• **Activity**
The answer must be every line from the entries below that includes "finger".

• **Data for this task**
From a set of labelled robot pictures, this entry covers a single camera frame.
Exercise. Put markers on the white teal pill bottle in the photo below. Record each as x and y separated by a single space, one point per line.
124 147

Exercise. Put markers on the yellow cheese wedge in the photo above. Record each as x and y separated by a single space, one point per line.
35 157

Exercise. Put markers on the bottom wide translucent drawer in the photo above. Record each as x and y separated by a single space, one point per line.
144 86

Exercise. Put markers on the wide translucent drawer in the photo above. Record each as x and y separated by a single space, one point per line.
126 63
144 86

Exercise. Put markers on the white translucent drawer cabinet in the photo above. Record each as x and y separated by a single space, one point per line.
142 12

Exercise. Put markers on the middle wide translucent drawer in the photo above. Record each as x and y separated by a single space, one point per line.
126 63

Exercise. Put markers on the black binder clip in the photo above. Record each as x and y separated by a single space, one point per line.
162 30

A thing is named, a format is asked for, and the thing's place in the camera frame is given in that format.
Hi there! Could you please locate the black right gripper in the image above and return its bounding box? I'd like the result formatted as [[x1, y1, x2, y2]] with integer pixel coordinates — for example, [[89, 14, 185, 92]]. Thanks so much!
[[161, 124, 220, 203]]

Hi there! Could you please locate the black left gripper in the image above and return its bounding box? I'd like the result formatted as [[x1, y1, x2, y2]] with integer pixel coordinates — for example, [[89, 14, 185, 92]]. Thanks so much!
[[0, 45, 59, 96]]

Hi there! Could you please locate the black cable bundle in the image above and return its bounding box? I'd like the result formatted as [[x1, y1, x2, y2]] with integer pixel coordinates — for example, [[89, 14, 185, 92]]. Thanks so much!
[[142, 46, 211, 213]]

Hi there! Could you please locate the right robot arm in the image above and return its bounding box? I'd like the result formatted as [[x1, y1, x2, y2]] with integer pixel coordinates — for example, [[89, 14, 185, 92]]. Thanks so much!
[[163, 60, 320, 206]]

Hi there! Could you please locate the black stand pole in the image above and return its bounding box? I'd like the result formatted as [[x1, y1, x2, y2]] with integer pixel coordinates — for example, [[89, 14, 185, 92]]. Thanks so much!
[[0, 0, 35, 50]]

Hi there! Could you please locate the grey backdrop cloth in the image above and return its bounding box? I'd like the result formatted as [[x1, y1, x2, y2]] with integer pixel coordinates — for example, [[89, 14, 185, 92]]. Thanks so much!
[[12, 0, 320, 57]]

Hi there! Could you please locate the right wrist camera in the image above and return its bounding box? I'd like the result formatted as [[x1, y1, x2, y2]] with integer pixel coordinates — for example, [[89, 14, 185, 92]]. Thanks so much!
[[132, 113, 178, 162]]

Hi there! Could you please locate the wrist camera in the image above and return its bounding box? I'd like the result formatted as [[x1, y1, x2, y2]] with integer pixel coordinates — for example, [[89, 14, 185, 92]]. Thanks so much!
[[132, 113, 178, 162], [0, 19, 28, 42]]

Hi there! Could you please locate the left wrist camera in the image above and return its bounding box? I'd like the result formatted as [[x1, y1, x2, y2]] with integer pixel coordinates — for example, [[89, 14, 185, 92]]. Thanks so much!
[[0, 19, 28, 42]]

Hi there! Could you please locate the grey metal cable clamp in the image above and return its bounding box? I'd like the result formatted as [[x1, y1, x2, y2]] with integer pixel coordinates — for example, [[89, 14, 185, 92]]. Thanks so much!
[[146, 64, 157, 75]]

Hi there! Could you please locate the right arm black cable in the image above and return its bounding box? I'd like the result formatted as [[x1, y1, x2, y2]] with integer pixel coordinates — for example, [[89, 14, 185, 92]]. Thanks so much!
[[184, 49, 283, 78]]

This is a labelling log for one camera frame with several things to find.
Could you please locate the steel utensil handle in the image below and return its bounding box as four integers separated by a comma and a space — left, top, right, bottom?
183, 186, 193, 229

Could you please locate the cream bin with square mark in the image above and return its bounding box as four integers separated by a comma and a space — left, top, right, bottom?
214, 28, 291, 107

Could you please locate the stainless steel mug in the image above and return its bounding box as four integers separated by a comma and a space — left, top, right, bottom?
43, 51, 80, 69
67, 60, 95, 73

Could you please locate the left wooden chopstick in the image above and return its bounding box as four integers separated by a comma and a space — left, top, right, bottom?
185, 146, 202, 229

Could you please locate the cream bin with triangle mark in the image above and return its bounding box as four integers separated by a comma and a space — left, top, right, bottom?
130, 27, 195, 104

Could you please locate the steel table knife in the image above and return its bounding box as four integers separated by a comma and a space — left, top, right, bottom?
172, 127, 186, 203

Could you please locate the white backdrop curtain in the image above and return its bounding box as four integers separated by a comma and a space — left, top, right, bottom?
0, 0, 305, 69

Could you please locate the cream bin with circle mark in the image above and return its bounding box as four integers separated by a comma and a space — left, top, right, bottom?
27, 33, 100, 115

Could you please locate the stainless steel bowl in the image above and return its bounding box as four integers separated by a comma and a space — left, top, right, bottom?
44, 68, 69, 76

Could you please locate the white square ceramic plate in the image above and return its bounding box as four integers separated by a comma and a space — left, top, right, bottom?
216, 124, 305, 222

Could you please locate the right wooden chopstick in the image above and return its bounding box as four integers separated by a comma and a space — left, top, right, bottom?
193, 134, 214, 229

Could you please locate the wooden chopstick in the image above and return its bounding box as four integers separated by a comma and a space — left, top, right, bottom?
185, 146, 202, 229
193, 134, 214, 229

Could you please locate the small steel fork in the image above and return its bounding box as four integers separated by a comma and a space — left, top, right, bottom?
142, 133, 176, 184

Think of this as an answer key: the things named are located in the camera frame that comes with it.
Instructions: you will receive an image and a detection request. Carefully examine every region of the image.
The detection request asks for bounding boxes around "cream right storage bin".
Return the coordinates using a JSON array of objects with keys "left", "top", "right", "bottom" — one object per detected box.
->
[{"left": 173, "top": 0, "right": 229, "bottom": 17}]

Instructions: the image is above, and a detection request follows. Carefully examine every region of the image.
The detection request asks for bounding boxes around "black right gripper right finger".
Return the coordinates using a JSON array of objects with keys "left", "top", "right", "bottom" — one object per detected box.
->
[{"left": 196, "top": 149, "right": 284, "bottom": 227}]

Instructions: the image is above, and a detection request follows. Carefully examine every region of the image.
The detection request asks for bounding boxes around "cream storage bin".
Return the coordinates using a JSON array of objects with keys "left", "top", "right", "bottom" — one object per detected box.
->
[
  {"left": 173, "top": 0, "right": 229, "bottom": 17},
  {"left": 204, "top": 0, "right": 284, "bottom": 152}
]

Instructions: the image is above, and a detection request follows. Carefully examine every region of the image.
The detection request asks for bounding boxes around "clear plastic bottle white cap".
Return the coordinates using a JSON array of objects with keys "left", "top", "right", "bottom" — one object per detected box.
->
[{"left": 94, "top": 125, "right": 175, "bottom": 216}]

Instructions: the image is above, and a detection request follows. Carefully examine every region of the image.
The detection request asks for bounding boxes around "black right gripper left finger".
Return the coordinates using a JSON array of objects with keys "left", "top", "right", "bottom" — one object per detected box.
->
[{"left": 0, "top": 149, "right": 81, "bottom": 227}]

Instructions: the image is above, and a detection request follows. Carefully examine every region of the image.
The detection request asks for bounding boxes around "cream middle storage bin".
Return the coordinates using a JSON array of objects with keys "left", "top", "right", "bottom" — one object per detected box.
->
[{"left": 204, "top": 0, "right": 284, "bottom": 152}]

• **Output for this exercise**
The detection request asks for bounding boxes around "black right gripper right finger".
The detection request asks for bounding boxes around "black right gripper left finger".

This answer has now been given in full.